== Prompt ==
Each line below from the one containing "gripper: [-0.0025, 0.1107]" through the one containing "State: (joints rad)" is to be given again exactly, and no line outside that span.

· · ·

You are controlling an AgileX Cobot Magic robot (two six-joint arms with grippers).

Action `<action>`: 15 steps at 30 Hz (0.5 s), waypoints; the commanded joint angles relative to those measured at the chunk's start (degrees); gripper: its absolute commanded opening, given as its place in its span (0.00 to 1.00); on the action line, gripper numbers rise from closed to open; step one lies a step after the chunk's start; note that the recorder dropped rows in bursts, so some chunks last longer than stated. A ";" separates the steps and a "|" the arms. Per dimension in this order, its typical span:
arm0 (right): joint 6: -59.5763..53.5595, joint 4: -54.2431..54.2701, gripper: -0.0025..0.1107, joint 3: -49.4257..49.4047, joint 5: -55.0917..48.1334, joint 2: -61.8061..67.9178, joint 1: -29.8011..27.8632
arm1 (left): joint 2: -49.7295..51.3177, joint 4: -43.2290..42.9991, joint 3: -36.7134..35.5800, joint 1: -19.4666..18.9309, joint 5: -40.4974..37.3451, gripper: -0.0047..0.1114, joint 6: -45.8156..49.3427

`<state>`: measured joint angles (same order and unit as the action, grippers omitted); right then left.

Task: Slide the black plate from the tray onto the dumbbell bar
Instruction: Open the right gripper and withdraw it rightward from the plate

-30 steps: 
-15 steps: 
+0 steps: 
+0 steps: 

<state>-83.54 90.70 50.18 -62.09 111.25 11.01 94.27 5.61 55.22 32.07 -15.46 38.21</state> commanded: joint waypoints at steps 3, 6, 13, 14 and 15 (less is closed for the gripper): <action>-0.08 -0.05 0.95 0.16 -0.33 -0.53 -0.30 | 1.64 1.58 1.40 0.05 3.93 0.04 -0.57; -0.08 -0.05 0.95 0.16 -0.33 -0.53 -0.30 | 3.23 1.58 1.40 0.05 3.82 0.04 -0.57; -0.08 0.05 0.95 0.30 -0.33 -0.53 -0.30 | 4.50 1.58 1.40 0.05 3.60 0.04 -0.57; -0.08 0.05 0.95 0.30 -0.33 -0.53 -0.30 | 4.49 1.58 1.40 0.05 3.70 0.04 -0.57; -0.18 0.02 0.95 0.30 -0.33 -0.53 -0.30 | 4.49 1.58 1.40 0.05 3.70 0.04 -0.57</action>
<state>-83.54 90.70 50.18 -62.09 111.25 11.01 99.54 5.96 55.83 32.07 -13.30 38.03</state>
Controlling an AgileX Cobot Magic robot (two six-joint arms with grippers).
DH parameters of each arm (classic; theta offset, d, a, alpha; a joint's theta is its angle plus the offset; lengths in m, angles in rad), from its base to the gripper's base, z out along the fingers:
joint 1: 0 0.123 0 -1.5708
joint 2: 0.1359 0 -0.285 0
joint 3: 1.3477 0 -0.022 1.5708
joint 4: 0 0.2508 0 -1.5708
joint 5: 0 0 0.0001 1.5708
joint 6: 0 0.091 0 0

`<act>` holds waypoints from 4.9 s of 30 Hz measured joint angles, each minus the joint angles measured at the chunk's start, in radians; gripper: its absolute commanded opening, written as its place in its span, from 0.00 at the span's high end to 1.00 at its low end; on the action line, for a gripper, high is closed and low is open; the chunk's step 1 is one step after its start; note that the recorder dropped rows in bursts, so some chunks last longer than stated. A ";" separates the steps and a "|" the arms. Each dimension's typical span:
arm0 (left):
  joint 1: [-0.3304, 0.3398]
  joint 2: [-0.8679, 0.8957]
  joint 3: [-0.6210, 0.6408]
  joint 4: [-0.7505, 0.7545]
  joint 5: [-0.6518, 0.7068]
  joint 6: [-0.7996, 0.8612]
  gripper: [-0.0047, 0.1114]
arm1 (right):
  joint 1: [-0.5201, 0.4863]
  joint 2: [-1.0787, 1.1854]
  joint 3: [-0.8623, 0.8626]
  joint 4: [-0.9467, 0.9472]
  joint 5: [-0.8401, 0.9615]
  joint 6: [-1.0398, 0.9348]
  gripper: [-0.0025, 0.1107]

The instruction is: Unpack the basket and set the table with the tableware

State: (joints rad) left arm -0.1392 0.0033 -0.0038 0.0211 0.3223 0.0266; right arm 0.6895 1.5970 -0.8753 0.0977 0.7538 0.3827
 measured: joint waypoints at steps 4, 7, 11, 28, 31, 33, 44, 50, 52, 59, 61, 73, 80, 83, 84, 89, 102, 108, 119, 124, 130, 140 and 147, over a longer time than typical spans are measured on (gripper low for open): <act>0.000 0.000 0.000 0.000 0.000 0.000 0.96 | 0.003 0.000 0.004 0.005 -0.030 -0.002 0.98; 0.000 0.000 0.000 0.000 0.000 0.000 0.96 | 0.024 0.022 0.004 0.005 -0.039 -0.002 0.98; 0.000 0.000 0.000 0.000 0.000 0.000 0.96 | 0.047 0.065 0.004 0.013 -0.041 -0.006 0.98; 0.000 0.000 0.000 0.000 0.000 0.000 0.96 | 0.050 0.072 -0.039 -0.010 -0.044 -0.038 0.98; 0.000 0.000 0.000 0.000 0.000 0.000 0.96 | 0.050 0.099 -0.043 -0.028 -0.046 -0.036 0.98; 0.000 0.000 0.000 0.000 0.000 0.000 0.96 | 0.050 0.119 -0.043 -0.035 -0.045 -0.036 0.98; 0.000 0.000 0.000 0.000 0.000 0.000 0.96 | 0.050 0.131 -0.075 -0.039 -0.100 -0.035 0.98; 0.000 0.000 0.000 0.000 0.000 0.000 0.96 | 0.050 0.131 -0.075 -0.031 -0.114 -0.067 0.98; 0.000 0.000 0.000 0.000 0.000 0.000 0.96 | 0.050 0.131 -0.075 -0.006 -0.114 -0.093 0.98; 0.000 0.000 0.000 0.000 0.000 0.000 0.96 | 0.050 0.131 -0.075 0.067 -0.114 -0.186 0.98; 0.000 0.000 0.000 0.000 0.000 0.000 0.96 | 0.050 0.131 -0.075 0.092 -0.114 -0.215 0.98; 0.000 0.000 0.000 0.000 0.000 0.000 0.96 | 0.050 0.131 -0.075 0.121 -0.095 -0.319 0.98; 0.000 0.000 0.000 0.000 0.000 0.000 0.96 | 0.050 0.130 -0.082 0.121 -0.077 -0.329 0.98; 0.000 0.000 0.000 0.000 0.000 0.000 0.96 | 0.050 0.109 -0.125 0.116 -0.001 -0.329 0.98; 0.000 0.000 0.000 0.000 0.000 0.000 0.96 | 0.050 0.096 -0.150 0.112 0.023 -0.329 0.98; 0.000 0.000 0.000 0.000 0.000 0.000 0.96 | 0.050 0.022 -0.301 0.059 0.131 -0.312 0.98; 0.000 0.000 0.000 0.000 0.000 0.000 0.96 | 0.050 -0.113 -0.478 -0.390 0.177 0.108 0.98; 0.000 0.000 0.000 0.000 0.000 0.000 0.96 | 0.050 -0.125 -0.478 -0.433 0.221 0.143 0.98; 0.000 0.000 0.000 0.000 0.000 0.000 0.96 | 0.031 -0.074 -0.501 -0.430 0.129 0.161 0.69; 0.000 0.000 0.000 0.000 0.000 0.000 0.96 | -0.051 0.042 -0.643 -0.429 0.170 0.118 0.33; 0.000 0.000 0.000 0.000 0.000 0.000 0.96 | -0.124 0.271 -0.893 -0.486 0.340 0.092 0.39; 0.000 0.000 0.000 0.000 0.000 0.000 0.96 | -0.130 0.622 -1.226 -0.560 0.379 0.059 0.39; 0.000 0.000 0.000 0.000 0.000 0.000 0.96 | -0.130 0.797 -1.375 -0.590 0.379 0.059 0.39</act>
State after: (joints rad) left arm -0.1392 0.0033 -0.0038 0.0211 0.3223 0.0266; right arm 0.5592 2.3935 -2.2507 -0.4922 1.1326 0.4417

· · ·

== Result for this exercise ==
  gripper: [-0.0025, 0.1107]

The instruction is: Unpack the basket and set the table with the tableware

State: (joints rad) left arm -0.1392 0.0033 -0.0038 0.0211 0.3223 0.0266; right arm 0.6895 1.5970 -0.8753 0.0977 0.7538 0.3827

There is no more to add to the answer.